[Items listed in a dataset]
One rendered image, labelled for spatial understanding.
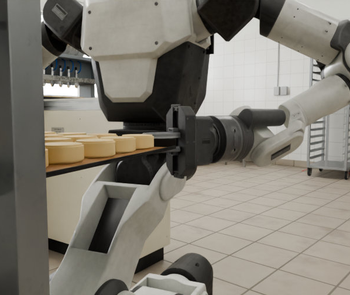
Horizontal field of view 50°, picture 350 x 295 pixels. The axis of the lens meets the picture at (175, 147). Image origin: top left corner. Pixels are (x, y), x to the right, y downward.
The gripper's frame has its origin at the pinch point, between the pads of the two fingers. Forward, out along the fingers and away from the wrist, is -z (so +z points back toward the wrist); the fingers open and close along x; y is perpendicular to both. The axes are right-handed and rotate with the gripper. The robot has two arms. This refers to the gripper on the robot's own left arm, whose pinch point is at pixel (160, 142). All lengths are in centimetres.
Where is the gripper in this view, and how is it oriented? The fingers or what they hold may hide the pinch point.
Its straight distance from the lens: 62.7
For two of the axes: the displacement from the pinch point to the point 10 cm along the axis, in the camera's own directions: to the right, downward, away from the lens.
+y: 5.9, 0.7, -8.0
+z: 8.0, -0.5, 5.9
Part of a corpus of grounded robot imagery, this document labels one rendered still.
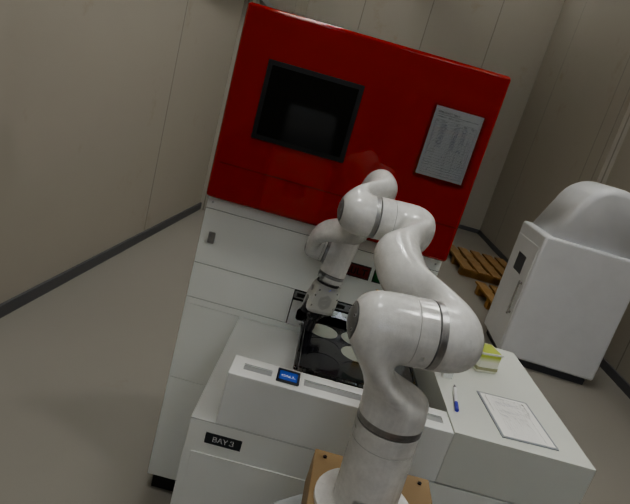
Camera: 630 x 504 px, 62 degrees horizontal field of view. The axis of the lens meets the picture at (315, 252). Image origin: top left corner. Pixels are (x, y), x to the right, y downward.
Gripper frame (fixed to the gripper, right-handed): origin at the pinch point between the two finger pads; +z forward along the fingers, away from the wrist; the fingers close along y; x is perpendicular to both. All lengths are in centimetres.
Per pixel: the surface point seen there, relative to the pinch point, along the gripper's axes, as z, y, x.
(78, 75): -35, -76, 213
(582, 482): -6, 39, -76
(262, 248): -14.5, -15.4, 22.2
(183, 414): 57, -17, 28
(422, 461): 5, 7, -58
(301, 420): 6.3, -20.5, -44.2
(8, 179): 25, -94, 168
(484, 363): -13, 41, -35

• **What you are asked to do**: Where a line above holds the word "wrist", copy it.

• **Result of the exercise**:
The gripper's frame has its origin at the pinch point, between the pads of the two fingers. Forward, out along the fingers and away from the wrist, is -z (so +z points back toward the wrist); the fingers open and close along x; y is perpendicular to both. The axes are right-handed and rotate with the gripper. The robot has two arms. This refers to the gripper on the robot's own left arm, whose pinch point is at pixel (160, 142). All lengths are in centimetres.
Gripper frame (fixed to the gripper, right-handed): origin at the pinch point between the two finger pads; +z forward along the fingers, away from the wrist; the fingers close along y; x is perpendicular to both. All lengths are in centimetres.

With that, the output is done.